I will try and find an extract, but the carb-up described by Dan Duchaine in BodyOpus is very good.. i've been doing it from memory, but am thinking of tightening this part up myself..

but overall well done!! sounds like you're going great guns! nice to see others managing the body-recomposotion rather than just a straight minimise fat loss while losing fat approach.. so many people thought it wasn't possible to build muscle and lose fat at the same time (mind you, this IS impossible naturally!!)


----------



## Huntingground (Jan 10, 2010)

Thanks Aus, inspiring post by you and will ensure that I keep on track. Big pat on the back for me 

Thanks for looking over the stack and giving it the thumbs up. I sort of created it as I went along, tweaking, adding stuff, dropping stuff, essentially just seeing what was working.

I thought that the Aromasin may help with the water retention etc? I can switch to Adex if need be, also I am not afraid to any drug (even DNP, not yet tho) so Lasix is an option. I will investigate.

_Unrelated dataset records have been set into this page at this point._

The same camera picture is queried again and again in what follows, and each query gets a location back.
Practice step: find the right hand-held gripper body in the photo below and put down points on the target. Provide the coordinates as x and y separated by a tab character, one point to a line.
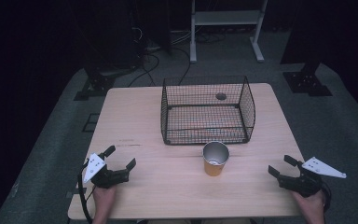
304	185

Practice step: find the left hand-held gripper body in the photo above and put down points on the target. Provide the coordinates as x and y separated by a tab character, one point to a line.
110	178

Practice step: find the person's left hand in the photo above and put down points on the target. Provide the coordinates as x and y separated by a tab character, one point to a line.
104	200

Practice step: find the person's right hand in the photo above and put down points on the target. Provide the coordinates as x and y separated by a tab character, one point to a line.
312	208

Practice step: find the black tape square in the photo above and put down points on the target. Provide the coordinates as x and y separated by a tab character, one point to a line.
90	123

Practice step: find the orange metal cup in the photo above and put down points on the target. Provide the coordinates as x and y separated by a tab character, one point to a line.
213	168

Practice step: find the black stand base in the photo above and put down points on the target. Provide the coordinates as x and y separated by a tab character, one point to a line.
98	84
307	82

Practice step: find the white metal stand frame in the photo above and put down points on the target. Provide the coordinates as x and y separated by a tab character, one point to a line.
227	17

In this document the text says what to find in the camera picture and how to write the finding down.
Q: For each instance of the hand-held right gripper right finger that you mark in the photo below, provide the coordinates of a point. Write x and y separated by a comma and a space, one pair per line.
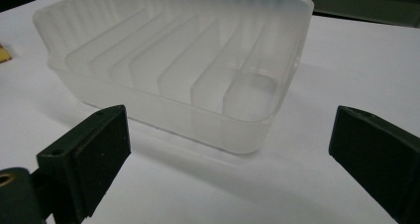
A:
379, 154

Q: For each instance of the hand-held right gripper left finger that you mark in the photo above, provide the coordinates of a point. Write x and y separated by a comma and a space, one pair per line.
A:
89, 151

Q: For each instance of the translucent plastic divided tray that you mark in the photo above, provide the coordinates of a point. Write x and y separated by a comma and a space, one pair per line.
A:
185, 72

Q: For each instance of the yellow flat object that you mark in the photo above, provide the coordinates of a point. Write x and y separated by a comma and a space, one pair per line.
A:
3, 54

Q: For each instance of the dark green box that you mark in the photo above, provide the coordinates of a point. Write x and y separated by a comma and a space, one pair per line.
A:
363, 4

If you could find an extract about carbing up that would be great as that is one area I need to work on.


----------



## ausbuilt (Nov 22, 2010)

Huntingground said:


> I thought that the Aromasin may help with the water retention etc?
> 
> i find arimidex seems to do better for stopping water retention, though aromasin should work- it could be one of those things of trying different AI's that work better for your body- for me arimidex is magic
> 
> ...


----------



## Huntingground (Jan 10, 2010)

Thanks Aus, will starting googling myself


----------



## Jim78 (Aug 20, 2010)

Huntingground said:


> Hi Jim,
> 
> I have mainly noticed the difference around my abs. I have full abs now visible in all lights. Feel much tighter too. I am more 'in tune' with my weight and know when I have lost weight.........


thats great mate, have subscribed, good luck and keep the good work up!


----------



## Huntingground (Jan 10, 2010)

Metformin arrived, just took 1000mg. Will sort out BG monitor readings tomorrow.


----------



## MXD (Jan 23, 2008)

Christ alive I hope you are getting LFT's..


----------



## Huntingground (Jan 10, 2010)

LFT = liver functions tests? Is that correct?

If so, why?


----------



## MXD (Jan 23, 2008)

Mate are you serious? That's an insane amount of liver stressing meds you're running.. Are you using NAC or milk thistle to support that?

Oral gear can cause benign liver tumours fact.. pick an oral and stick with it at a reasonable dose.


----------



## ausbuilt (Nov 22, 2010)

MXD said:


> Mate are you serious? That's an insane amount of liver stressing meds you're running.. Are you using NAC or milk thistle to support that?
> 
> Oral gear can cause benign liver tumours fact.. pick an oral and stick with it at a reasonable dose.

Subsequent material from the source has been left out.